Feature discretization
class: scorecardbundle.feature_discretization.ChiMerge.ChiMerge
ChiMerge is a discretization algorithm introduced by Randy Kerber in "ChiMerge: Discretization of Numeric Attributes". It can transform a numerical features into categorical feature or reduce the number of intervals in a ordinal feature based on the feature's distribution and the target classes' relative frequencies in each interval. As a result, it keep statistically significantly different intervals and merge similar ones.
Parameters
m: integer, optional(default=2)
The number of adjacent intervals to compare during chi-squared test.
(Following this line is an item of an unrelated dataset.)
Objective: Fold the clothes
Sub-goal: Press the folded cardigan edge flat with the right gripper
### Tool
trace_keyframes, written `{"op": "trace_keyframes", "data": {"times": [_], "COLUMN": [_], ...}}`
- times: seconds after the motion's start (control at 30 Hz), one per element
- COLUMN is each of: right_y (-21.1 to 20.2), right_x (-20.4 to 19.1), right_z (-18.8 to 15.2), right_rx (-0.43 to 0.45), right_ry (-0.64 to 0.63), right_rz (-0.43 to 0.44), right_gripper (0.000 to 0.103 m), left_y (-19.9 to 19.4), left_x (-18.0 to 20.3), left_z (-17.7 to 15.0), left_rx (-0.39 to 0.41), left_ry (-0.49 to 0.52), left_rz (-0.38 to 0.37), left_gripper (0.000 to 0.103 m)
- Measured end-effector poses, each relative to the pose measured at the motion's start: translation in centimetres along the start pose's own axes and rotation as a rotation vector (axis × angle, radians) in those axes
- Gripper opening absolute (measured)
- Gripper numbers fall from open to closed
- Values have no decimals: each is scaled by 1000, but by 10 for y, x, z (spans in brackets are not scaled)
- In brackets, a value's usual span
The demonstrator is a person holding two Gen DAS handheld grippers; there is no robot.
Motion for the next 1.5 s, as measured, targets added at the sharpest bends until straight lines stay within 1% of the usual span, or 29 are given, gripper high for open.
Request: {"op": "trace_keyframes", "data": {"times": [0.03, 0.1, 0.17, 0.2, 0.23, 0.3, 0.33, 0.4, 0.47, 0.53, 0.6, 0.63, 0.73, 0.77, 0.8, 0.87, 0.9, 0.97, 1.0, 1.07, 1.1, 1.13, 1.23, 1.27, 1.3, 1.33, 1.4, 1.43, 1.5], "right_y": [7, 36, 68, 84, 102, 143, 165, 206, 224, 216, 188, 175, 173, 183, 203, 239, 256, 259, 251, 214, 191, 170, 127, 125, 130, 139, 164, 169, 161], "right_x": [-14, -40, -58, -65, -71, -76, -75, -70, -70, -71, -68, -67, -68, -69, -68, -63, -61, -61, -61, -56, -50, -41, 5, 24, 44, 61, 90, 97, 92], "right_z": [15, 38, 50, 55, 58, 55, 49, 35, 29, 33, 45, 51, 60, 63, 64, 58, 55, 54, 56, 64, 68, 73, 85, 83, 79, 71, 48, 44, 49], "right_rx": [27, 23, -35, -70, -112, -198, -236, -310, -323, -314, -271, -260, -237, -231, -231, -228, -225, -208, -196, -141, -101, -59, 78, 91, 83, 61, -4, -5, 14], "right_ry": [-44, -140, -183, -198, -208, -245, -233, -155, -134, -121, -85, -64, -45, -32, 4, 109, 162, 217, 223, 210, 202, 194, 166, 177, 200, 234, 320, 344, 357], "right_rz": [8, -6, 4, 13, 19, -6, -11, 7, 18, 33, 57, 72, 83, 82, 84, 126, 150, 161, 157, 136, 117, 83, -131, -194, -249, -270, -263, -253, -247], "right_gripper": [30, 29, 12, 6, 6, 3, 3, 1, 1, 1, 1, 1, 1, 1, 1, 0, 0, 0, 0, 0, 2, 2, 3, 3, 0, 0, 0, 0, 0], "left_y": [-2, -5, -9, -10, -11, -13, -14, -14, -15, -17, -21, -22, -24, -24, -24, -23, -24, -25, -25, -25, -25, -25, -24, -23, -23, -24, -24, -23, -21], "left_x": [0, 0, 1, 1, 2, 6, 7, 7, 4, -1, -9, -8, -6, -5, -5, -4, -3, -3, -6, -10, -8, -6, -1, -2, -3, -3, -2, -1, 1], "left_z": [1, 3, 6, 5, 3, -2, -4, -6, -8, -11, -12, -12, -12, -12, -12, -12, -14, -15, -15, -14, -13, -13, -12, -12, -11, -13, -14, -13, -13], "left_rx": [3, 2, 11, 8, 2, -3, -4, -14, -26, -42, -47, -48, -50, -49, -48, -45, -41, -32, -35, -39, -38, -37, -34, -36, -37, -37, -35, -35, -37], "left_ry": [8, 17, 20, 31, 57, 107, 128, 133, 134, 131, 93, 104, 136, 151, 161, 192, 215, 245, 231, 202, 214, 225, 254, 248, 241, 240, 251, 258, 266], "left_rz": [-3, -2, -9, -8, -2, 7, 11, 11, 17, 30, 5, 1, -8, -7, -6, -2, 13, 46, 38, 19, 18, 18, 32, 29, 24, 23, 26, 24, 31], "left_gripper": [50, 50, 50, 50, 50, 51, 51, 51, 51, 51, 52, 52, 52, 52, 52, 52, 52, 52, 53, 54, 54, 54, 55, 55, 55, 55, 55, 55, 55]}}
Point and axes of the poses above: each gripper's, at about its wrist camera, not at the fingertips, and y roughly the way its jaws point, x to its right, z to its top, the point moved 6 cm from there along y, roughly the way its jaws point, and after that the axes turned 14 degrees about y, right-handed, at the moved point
confidence_level: float, optional(default=0.9)
The confidence level to determine the threshold for intervals to
be considered as different during the chi-square test.
max_intervals: int, optional(default=None)
Specify the maximum number of intervals the discretized array will have.
Sometimes (like when training a scorecard model) fewer intervals are
prefered. If do not need this option just set it to None.
min_intervals: int, optional(default=2)
Specify the mininum number of intervals the discretized array will have.
If do not need this option just set it to 2.
initial_intervals: int, optional(default=100)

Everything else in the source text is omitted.